*Problem to solve*:
Beginning at the line that contains "Besides places in", reproduce the entries below exactly, ending with the line that contains "Camera: 577 x". Omit each picture.

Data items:
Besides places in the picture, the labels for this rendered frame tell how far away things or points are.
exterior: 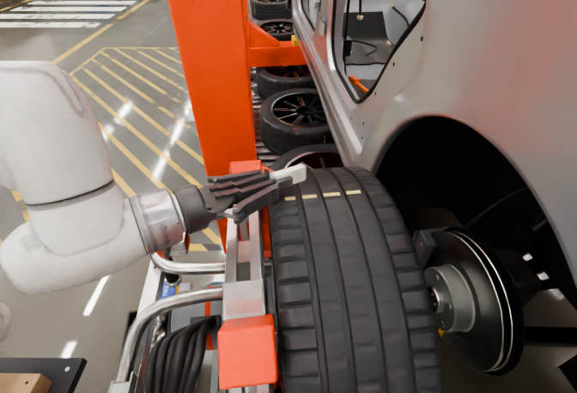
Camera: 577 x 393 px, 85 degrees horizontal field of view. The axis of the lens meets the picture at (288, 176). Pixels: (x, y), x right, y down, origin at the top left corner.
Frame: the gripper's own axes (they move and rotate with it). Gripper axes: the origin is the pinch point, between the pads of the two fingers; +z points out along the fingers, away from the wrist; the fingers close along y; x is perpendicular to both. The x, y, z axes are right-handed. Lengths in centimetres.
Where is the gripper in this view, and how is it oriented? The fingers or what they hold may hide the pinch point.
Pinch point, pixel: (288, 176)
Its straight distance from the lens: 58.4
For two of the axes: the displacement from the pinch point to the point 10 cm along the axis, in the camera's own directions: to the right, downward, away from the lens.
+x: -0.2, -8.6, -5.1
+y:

---

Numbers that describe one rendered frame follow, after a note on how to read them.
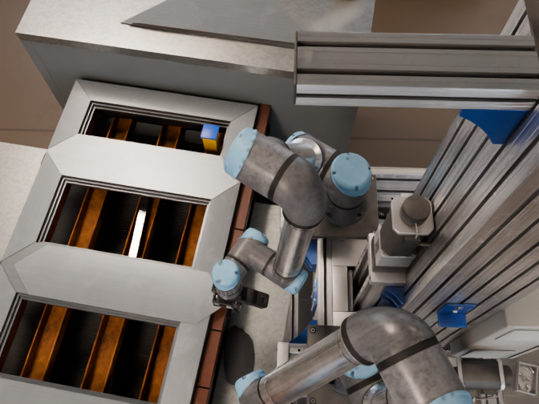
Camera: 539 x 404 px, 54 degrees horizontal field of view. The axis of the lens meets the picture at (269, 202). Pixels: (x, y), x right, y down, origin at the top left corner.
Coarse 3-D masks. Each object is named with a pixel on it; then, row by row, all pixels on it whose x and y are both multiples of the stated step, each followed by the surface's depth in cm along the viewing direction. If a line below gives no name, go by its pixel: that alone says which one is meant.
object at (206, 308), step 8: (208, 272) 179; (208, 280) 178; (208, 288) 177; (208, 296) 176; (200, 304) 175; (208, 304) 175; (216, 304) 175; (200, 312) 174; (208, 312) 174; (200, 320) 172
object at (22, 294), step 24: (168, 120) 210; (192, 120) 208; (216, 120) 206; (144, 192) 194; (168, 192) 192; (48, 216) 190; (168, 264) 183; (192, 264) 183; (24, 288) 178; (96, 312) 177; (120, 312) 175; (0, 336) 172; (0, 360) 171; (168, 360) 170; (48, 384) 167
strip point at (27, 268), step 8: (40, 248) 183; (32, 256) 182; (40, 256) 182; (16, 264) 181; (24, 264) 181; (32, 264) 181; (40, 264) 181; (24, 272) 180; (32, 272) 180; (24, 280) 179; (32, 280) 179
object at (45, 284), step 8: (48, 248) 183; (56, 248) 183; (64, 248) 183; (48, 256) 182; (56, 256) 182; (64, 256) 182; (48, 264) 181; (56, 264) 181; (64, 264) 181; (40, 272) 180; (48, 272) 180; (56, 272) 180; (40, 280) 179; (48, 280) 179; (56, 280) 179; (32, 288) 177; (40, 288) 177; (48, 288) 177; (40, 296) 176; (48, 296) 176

---

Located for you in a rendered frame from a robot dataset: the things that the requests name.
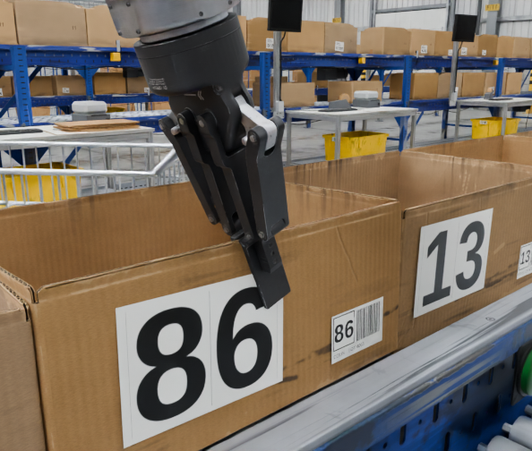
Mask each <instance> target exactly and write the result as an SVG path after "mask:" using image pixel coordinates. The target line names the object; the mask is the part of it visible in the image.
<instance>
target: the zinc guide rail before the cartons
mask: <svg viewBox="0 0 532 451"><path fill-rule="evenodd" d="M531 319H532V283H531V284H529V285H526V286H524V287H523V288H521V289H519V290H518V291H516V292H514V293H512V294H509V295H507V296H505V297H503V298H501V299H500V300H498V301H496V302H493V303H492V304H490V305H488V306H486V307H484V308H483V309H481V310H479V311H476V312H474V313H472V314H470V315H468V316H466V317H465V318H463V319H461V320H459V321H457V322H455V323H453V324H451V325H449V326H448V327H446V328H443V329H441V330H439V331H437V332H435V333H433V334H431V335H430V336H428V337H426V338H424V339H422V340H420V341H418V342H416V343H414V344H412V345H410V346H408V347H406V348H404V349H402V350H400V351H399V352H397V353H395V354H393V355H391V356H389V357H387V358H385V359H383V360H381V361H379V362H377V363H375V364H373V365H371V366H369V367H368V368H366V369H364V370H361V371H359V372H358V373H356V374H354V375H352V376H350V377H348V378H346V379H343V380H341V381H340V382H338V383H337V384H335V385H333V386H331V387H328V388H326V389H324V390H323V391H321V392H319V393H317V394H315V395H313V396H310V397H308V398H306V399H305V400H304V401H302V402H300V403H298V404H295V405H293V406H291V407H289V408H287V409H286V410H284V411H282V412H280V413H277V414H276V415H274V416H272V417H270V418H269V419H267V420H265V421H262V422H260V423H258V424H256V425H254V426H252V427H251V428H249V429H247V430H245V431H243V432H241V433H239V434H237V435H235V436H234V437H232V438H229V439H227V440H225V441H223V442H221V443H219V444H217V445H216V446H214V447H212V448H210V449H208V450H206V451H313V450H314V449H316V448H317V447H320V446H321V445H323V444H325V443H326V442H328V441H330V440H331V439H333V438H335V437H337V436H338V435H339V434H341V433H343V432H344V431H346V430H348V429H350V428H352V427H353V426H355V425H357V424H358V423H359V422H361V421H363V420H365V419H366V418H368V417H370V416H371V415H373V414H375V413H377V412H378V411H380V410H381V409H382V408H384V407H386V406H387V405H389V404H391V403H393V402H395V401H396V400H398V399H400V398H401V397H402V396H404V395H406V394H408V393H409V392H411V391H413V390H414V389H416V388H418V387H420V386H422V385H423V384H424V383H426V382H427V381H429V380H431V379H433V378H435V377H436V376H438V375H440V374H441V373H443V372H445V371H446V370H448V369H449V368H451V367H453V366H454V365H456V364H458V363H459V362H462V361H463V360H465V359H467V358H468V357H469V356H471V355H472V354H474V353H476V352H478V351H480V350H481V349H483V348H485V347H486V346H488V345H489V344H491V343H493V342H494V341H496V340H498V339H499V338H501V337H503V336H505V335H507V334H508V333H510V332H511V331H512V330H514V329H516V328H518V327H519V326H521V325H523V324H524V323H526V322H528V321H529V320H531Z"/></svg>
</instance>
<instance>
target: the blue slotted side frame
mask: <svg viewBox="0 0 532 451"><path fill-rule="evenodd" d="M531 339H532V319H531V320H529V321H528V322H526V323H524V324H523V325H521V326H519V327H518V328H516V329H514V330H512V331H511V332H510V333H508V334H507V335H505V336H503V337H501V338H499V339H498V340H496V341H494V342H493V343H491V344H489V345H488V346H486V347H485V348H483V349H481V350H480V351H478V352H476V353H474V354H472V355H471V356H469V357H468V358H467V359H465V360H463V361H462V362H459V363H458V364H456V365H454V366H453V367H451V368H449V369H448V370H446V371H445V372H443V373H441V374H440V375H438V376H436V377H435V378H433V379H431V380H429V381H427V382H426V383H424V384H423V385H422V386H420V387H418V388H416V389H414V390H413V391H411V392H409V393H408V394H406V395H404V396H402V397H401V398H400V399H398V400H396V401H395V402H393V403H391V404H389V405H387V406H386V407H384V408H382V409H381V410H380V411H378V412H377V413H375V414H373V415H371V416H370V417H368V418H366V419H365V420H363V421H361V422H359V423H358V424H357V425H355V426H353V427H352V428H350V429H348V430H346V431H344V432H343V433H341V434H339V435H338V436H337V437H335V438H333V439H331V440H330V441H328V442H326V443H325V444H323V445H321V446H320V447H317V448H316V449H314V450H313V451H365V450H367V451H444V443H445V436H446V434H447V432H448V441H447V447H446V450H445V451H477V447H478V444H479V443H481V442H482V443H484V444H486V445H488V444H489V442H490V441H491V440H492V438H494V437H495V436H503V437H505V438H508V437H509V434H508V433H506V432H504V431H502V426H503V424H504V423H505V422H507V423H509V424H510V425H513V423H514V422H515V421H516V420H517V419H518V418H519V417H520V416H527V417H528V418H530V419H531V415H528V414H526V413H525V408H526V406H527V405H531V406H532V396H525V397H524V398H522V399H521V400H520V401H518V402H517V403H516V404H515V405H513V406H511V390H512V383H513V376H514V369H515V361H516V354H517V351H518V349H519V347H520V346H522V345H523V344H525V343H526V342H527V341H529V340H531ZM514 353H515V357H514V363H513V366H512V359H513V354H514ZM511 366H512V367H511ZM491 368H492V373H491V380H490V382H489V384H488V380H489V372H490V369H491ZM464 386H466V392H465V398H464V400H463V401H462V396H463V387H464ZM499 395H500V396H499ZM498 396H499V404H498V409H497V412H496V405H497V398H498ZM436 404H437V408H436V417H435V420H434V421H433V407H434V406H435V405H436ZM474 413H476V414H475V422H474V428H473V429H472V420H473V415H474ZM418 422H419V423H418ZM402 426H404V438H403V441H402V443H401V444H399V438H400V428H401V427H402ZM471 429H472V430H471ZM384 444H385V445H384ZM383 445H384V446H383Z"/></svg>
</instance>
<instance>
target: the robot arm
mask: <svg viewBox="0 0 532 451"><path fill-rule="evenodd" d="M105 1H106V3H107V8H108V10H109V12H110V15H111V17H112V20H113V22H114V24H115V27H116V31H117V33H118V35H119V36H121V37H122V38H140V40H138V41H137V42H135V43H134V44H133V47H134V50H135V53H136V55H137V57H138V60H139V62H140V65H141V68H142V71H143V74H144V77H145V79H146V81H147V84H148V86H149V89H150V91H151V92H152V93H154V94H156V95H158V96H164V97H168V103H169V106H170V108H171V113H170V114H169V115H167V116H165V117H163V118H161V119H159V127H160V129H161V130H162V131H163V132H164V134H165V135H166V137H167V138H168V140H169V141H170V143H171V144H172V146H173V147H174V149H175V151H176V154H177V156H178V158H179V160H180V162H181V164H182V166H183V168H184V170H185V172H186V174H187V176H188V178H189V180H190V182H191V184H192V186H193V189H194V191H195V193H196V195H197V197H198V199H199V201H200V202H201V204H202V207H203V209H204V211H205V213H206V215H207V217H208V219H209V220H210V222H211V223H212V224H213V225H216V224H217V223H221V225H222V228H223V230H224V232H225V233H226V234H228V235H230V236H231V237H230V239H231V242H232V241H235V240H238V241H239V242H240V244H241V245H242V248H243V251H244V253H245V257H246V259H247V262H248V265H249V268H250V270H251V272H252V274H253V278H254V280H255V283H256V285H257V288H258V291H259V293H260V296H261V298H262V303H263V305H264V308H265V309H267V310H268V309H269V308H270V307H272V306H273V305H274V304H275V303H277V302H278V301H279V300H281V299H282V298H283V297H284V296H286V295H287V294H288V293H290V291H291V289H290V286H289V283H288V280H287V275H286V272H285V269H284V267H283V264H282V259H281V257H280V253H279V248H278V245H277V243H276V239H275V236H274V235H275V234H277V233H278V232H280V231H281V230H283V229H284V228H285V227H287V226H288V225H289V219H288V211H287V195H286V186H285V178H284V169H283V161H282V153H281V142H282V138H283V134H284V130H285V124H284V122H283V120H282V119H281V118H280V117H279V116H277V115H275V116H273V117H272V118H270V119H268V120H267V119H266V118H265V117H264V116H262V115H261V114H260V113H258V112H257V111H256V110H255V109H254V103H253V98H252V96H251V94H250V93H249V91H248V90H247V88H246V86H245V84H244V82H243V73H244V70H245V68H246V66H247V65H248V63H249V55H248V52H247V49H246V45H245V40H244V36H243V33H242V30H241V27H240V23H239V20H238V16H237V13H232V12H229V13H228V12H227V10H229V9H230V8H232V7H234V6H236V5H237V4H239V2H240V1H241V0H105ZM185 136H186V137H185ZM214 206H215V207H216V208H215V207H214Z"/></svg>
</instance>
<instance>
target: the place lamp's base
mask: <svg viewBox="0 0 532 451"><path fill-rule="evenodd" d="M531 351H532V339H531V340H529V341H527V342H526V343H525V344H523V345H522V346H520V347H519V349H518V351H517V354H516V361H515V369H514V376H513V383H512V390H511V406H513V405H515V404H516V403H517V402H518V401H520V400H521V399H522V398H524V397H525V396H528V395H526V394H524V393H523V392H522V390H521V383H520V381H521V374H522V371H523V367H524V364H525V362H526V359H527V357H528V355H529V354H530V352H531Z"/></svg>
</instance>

*Problem solution*:
Besides places in the picture, the labels for this rendered frame tell how far away things or points are.
exterior: 
Camera: 577 x 393 px, 85 degrees horizontal field of view. The axis of the lens meets the picture at (288, 176). Pixels: (x, y), x right, y down, origin at the top left corner.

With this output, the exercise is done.